Determine the independent and combined effects of progressive resistance muscle strength training (PRMST) and testosterone on strength, muscle mass, and function in hypogonadal elderly male recuperative care patients.Methods:
Between 1999 and 2004, 71 subjects (mean age 78.2 ± 6.4 yr, 86% white) were enrolled. After baseline one-repetition maximum (1RM) strength testing and then randomization to one of four treatment groups (low-resistance (20% of the 1RM) exercises and weekly injections of either 100 mg of testosterone enanthate or placebo or high-intensity PRMST (≥80% 1RM) and weekly injections), each subject received training and injections for 12 wk.Results:
Ten subjects withdrew from the study before its completion. Based on intent-to-treat analyses, strength improved in all groups, but was greater with high-intensity PRMST compared with low-resistance exercise (e.g., leg press, (mean ± SE), 28 ± 4 vs 13 ± 4%, P = 0.009). Although testosterone led to significantly greater increases in midthigh cross-sectional muscle area compared with placebo (7.9 ± 1.3 vs 2.4 ± 1.4%, P = 0.005), it produced only a nonsignificant trend toward greater strength gains (e.g., leg press 25 ± 4 vs 16 ± 4%, P = 0.144).
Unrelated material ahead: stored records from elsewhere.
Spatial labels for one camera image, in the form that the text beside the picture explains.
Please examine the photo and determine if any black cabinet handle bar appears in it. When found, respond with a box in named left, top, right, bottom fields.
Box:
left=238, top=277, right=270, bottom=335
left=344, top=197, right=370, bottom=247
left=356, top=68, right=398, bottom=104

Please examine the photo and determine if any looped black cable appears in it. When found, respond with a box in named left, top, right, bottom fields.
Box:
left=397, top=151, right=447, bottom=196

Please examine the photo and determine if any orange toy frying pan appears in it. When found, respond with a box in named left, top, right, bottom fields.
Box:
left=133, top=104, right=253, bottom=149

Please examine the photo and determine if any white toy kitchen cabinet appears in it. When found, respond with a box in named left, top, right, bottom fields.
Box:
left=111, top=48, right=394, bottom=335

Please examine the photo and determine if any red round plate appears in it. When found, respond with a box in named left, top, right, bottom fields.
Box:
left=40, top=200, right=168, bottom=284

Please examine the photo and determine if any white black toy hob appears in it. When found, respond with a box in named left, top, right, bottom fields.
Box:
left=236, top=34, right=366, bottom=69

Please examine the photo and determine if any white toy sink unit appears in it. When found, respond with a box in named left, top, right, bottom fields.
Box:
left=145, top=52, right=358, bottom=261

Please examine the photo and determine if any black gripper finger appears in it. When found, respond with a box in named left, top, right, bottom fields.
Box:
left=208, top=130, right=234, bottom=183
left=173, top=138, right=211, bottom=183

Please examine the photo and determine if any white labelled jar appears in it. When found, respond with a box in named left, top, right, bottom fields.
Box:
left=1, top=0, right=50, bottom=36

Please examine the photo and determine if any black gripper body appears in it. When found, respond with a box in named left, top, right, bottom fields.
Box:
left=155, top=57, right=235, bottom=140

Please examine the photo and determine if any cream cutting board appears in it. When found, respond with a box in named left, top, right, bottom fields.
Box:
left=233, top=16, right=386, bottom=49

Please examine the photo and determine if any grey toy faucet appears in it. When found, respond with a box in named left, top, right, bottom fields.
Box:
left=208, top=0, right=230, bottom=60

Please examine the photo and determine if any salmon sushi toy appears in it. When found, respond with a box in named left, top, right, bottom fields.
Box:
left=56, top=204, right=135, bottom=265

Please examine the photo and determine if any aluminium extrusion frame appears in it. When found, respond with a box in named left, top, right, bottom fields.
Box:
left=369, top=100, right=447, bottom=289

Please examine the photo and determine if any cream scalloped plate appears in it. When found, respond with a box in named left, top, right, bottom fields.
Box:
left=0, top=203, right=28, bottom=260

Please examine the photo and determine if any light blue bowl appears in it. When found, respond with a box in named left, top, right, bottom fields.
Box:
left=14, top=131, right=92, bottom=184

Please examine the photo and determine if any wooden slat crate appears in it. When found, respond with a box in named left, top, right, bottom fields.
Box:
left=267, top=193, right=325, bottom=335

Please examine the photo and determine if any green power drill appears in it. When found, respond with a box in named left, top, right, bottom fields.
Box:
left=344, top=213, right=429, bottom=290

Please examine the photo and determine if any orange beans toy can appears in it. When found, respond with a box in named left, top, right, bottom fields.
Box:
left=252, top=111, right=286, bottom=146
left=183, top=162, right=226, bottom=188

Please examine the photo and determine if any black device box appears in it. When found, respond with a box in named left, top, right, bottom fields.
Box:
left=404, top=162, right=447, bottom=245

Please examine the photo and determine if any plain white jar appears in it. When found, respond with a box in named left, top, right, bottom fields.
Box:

Change in aggregate functional performance score (the sum of 4 functional performance test scores) did not differ between the four intervention groups nor with high-intensity PRMST compared with low-resistance exercise (7 ± 5 vs 15 ± 5%, P = 0.263). There was not a significant interaction between exercise and testosterone for any outcome.Conclusion:
High-intensity PRMST is as safe and well tolerated as a similarly structured low-resistance exercise regimen for very frail elderly patients, but produces greater muscle strength improvements. The addition of testosterone leads to greater muscle size and a trend toward greater strength but did not produce a synergistic interaction with exercise. Neither intervention had a significant effect on functional performance.